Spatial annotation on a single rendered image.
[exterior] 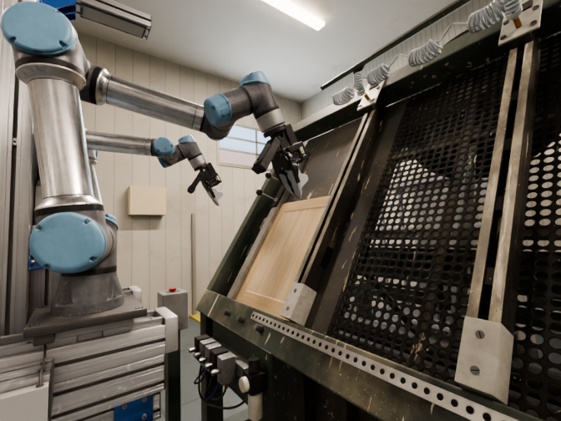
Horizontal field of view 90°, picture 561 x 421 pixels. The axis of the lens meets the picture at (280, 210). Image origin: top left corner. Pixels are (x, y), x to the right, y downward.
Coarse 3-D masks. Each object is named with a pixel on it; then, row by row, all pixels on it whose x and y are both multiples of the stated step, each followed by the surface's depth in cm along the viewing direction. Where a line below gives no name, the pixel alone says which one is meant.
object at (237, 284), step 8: (304, 152) 170; (304, 160) 169; (288, 192) 160; (280, 200) 157; (272, 208) 158; (272, 216) 153; (264, 224) 154; (264, 232) 149; (256, 240) 150; (264, 240) 148; (256, 248) 145; (248, 256) 146; (248, 264) 142; (240, 272) 142; (240, 280) 139; (232, 288) 139; (232, 296) 135
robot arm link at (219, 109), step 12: (216, 96) 71; (228, 96) 71; (240, 96) 72; (204, 108) 74; (216, 108) 70; (228, 108) 71; (240, 108) 73; (252, 108) 75; (216, 120) 71; (228, 120) 73
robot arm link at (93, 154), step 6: (90, 150) 125; (96, 150) 131; (90, 156) 124; (96, 156) 132; (90, 162) 124; (96, 162) 127; (90, 168) 124; (96, 180) 126; (96, 186) 125; (96, 192) 124; (96, 198) 123
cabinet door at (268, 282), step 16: (288, 208) 149; (304, 208) 137; (320, 208) 128; (272, 224) 151; (288, 224) 140; (304, 224) 130; (272, 240) 142; (288, 240) 132; (304, 240) 123; (256, 256) 144; (272, 256) 134; (288, 256) 124; (256, 272) 136; (272, 272) 126; (288, 272) 118; (240, 288) 137; (256, 288) 128; (272, 288) 119; (288, 288) 112; (256, 304) 121; (272, 304) 113; (288, 320) 101

══════════

Task objective
Quote the preceding records in their entirety, excluding every picture.

Written response
Spatial annotation on a single rendered image.
[exterior] 
Horizontal field of view 90°, picture 561 x 421 pixels. The axis of the lens meets the picture at (280, 210). Image origin: top left corner. Pixels are (x, y), x to the right, y downward.
Coarse 3-D masks. Each object is named with a pixel on it; then, row by row, all pixels on it whose x and y are both multiples of the stated step, each followed by the surface's depth in cm along the viewing direction. Where a line below gives no name, the pixel alone says which one is meant.
object at (237, 284), step 8: (304, 152) 170; (304, 160) 169; (288, 192) 160; (280, 200) 157; (272, 208) 158; (272, 216) 153; (264, 224) 154; (264, 232) 149; (256, 240) 150; (264, 240) 148; (256, 248) 145; (248, 256) 146; (248, 264) 142; (240, 272) 142; (240, 280) 139; (232, 288) 139; (232, 296) 135
robot arm link at (219, 109), step 12: (216, 96) 71; (228, 96) 71; (240, 96) 72; (204, 108) 74; (216, 108) 70; (228, 108) 71; (240, 108) 73; (252, 108) 75; (216, 120) 71; (228, 120) 73
robot arm link at (93, 154), step 6: (90, 150) 125; (96, 150) 131; (90, 156) 124; (96, 156) 132; (90, 162) 124; (96, 162) 127; (90, 168) 124; (96, 180) 126; (96, 186) 125; (96, 192) 124; (96, 198) 123
cabinet door at (268, 282), step 16: (288, 208) 149; (304, 208) 137; (320, 208) 128; (272, 224) 151; (288, 224) 140; (304, 224) 130; (272, 240) 142; (288, 240) 132; (304, 240) 123; (256, 256) 144; (272, 256) 134; (288, 256) 124; (256, 272) 136; (272, 272) 126; (288, 272) 118; (240, 288) 137; (256, 288) 128; (272, 288) 119; (288, 288) 112; (256, 304) 121; (272, 304) 113; (288, 320) 101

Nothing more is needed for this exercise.